**Exercise prompt:** Repeat exactly, and only, the lines below starting at the line that contains "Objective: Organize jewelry" and ending at the line that contains "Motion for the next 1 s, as", inclusive of both.

(Saved entries)
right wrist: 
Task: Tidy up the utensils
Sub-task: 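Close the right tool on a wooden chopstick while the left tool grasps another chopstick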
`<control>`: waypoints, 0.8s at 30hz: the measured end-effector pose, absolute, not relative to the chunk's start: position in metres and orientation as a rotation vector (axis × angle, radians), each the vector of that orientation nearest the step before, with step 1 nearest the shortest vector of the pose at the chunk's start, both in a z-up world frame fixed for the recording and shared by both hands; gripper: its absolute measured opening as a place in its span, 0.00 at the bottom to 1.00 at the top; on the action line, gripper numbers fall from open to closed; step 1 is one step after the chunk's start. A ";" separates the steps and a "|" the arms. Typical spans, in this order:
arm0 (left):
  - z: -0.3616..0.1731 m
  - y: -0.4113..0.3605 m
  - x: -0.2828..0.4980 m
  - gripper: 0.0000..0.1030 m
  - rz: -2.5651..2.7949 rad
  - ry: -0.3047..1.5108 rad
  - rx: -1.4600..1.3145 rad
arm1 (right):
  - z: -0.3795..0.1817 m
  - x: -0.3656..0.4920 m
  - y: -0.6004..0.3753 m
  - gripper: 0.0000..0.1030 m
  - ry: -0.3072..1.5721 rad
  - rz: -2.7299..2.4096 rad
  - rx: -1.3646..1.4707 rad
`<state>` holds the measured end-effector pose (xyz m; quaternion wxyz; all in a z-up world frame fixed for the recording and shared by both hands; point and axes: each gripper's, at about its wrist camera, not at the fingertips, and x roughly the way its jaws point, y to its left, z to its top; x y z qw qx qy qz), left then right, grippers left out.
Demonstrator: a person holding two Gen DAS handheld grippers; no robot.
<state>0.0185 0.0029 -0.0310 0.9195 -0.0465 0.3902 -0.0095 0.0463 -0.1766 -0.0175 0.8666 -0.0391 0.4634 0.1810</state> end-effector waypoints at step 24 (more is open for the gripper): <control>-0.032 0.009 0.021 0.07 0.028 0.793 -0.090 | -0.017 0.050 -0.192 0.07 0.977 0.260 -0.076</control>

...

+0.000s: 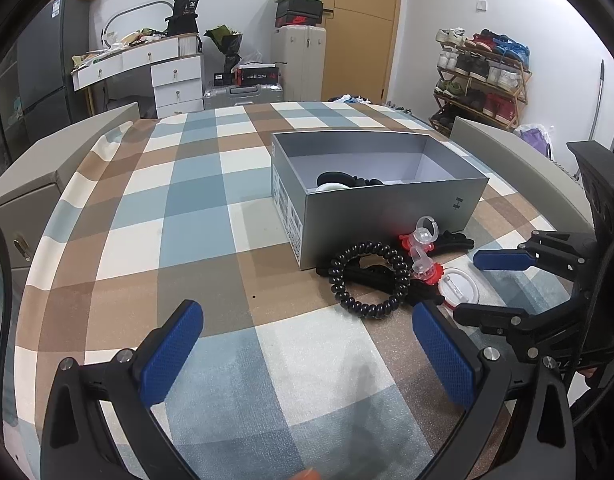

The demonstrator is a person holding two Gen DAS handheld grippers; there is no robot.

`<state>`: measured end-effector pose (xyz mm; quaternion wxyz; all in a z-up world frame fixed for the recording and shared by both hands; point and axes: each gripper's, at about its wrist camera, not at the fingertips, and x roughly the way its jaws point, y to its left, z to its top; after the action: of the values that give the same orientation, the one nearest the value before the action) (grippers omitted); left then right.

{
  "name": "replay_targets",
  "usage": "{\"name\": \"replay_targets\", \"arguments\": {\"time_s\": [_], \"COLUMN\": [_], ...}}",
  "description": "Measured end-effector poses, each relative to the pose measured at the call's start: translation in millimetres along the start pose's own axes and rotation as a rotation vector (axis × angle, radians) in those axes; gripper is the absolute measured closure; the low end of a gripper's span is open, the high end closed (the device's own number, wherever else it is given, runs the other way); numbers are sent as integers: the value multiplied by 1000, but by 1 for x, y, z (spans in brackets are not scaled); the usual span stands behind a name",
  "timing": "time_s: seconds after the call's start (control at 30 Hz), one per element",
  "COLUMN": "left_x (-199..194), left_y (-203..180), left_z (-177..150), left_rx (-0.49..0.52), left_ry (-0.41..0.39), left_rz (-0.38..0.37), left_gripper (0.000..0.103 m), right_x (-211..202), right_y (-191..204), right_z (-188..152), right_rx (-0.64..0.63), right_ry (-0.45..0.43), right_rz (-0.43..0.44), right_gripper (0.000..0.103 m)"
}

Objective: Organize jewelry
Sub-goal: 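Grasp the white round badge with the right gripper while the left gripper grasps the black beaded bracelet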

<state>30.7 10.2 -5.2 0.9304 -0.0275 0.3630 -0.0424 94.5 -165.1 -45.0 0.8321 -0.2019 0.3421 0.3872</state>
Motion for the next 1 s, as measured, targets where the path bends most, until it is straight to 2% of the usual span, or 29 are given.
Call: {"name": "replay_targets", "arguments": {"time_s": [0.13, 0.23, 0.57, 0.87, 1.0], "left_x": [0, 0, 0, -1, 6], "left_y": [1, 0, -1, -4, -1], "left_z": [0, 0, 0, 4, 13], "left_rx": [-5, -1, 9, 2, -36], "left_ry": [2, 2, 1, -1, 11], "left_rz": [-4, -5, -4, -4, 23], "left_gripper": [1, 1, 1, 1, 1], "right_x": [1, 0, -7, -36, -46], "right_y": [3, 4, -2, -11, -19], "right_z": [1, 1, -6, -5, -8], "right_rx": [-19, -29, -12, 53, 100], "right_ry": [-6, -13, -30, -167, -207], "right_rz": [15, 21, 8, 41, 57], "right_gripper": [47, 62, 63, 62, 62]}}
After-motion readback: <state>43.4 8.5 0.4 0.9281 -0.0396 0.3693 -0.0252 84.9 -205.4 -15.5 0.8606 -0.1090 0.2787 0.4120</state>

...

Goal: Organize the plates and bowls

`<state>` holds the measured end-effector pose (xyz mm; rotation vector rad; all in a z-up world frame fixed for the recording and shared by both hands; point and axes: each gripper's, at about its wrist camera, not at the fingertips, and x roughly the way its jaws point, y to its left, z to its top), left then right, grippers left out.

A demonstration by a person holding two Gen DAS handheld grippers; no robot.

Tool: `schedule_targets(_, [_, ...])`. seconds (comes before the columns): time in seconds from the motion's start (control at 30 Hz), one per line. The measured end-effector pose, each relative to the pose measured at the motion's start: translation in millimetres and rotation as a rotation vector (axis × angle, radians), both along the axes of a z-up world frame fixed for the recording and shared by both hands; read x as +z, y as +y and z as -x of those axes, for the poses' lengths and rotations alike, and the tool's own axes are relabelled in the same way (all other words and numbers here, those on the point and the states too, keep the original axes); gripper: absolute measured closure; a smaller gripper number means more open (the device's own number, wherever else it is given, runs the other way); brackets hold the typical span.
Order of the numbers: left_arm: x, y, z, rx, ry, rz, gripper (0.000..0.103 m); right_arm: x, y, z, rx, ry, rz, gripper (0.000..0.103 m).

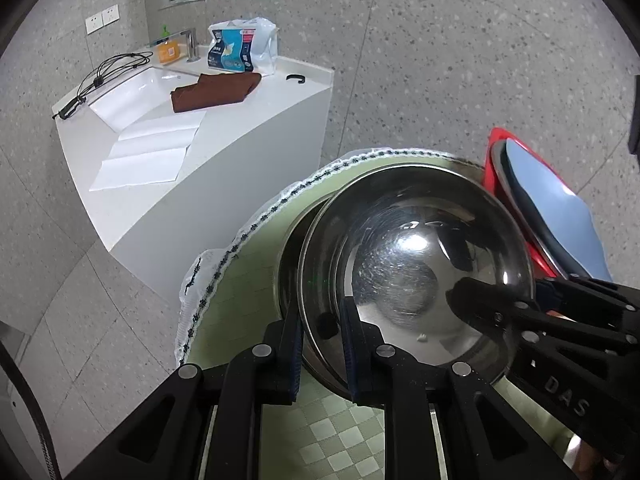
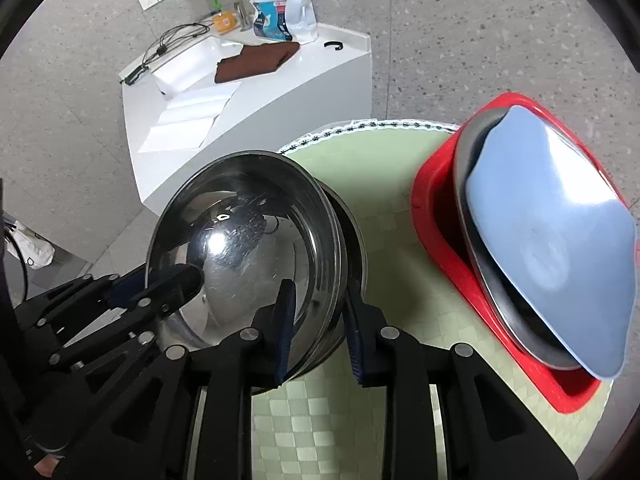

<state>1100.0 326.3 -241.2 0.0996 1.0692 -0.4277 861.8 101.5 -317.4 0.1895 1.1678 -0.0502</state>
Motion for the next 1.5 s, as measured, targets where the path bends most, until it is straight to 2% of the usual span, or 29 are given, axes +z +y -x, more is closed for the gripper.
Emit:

**Expected answer:**
Objective: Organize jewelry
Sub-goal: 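Grasp the white round badge with the right gripper while the left gripper grasps the black beaded bracelet
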
<state>30.7 10.2 -5.2 0.9304 -0.0275 0.3630 -0.0424 94.5 -165.1 -45.0 0.8321 -0.2019 0.3421 0.3872</state>
Motion for the next 1 s, as measured, targets where the path bends most, until it is straight to 2% of the usual span, or 29 are given.

This exercise has no more to it.